It is submitted for the Appellant that the condition upon which the Attorney General of the Federation ought to be satisfied to promulgate an order to bring part 1 of the 1990 Act is provided in Section 3 (1) (a) of the Act; the import of the provision is that, if the AGF is satisfied that there are foreign countries who accord respect to judgments of superior Courts in Nigeria, then he would by order extend reciprocity of judgment to those foreign countries.
Learned counsel contends that the provisions of Section 3 (1) and (5) of the 1958 Ordinance and the Governors-General’s proclamations, pursuant to Section 5 of the 1958 Ordinance, give an affirmative answer to the question, whether there are foreign countries that respect judgments of superior Courts in Nigeria, to form the basis upon which the AGF will promulgate the order to extend reciprocity.
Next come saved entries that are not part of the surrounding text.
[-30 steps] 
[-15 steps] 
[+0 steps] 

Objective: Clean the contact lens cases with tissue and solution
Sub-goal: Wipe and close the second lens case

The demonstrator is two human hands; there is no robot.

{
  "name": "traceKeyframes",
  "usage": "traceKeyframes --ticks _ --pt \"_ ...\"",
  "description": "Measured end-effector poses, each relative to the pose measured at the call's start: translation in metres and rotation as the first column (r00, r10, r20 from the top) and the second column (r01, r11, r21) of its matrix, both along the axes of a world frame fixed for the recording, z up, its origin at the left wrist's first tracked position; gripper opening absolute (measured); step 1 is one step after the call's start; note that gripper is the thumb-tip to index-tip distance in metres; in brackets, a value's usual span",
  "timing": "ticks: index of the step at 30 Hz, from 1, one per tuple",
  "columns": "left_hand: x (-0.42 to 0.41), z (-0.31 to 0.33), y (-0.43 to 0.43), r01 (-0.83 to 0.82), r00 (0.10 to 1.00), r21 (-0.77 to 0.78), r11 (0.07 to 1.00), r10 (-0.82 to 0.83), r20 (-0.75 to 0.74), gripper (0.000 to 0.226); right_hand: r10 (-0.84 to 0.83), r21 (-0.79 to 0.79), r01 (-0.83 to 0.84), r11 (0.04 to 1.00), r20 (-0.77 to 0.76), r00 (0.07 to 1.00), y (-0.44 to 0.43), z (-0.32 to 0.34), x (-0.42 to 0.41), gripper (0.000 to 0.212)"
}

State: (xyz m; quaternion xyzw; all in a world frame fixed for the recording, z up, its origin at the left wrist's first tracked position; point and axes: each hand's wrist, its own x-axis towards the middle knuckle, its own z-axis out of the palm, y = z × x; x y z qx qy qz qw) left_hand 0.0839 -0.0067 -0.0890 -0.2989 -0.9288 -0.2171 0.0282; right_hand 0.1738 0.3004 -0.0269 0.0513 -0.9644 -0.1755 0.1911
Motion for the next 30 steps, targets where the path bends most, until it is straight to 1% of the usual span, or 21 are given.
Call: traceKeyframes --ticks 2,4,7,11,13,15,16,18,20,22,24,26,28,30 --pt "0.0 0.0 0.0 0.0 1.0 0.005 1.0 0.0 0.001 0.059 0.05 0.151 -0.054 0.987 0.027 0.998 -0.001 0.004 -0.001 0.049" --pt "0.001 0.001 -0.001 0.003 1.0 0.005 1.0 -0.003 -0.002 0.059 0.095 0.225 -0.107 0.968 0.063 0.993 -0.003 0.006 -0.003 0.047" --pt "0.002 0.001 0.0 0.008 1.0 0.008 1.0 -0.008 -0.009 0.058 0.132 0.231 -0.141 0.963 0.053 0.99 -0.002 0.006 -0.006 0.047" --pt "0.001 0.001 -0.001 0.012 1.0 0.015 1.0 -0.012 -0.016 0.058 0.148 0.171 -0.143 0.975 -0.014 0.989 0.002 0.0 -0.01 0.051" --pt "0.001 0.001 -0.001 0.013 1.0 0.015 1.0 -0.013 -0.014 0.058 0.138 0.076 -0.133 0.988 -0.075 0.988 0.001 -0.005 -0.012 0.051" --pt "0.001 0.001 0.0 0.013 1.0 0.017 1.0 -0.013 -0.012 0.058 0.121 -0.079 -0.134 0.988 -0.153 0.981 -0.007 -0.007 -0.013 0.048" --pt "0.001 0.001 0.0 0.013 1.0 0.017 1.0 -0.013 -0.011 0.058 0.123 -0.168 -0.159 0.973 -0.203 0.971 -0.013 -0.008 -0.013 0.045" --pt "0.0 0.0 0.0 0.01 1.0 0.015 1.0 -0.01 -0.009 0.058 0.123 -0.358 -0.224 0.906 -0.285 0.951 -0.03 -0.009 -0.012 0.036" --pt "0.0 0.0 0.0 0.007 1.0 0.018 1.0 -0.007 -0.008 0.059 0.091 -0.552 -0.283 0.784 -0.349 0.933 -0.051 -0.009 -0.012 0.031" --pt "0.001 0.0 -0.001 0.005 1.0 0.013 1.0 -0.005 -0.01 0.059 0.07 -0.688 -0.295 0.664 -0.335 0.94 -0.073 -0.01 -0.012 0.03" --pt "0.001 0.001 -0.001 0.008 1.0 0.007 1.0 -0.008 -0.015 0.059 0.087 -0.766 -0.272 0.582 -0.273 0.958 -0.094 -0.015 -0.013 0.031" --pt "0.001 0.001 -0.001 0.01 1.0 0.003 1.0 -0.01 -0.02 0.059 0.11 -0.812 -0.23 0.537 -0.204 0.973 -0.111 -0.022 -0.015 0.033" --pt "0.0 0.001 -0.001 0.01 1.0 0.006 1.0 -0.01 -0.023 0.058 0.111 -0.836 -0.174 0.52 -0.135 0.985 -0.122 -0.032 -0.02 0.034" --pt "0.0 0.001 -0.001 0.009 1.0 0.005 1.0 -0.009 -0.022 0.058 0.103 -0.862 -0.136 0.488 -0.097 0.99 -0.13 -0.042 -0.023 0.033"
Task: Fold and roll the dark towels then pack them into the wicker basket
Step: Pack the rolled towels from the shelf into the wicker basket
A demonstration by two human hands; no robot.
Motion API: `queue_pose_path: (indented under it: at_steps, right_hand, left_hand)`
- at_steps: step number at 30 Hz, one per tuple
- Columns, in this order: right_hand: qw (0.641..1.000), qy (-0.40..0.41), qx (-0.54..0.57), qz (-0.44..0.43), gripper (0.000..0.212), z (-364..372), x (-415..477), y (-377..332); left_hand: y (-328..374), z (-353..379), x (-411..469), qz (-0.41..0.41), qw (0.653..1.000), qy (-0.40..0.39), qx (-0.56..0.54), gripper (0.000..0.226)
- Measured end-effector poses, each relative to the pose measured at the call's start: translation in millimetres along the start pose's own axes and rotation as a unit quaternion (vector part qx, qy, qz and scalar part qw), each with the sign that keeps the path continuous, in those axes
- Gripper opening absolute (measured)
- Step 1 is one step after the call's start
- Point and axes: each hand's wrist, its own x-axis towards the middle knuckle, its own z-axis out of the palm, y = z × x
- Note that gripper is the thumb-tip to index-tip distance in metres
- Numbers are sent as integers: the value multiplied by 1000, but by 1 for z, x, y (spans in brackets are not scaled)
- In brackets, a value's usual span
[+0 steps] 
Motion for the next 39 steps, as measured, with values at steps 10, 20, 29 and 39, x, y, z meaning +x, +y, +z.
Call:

That Section 9 of the United Kingdom’s Administration of justice Act, 1920 codifies recognition and reciprocal treatment of judgments between superior Courts in commonwealth countries and that of England, Ireland and Scotland. Since Nigeria is part of Her majesty’s dominion, this without more has met the legal standard of satisfaction of the AGF as envisaged in Section 3(1) (a) of the 1990 Act; and that the event or condition upon which the AGF is to be satisfied to promulgate the order has long occurred.
It is further submitted that the standard of satisfaction envisaged under Section 3 (1) (a) of the 1990 Act is not a general, person a land subjective satisfaction of an ordinary Nigerian, which should be free from anxiety, doubt or uncertainty as the Federal High Court found in its judgment. Rather, the standard of satisfaction envisaged in this context is an objective legal standard of satisfaction of a public officer occupying a sensitive constitutional office of the Attorney General and minister of justice.
That Section 10 (3) of the Interpretation Act requires that upon passing, the public officer shall exercise such powers at any time, for the purpose of bringing the Act into operation; learned counsel referred the Court to IFEZUE V MBADUGHA & ANR (1984) NSCC 314 and SKYE BANK V IWU (2017) 16 NWLR part 1590 page 24,
Learned counsel contends that the true intention of the legislature was for the AGF to perform the mandatory duty to promulgate the order to bring the Act into operation before the commencement date of 1st February, 1961, so that the 1958 ordinance and the 1922 Rules will cease to have effect in Nigeria.
It is submitted in response that, Section 3 (1) of the Foreign Judgments Reciprocal Act, 1990 gives the minister of justice the discretion to promulgate the order to bring part 1 of the Act into operation, if he is satisfied; learned counsel referred the Court to SULEMAN V COP PLATEAU STATE (2008) NWLR part 1089 page 298 and NJC V DAKWANG (2019) 7 NWLR part 532 SC.
That it is only when the AGF is satisfied in his own judgment that reciprocity of treatment will be assured of Nigerian judgments in the foreign country; and that satisfaction of the AGF is not tied to any external factor or opinion but his own conscience.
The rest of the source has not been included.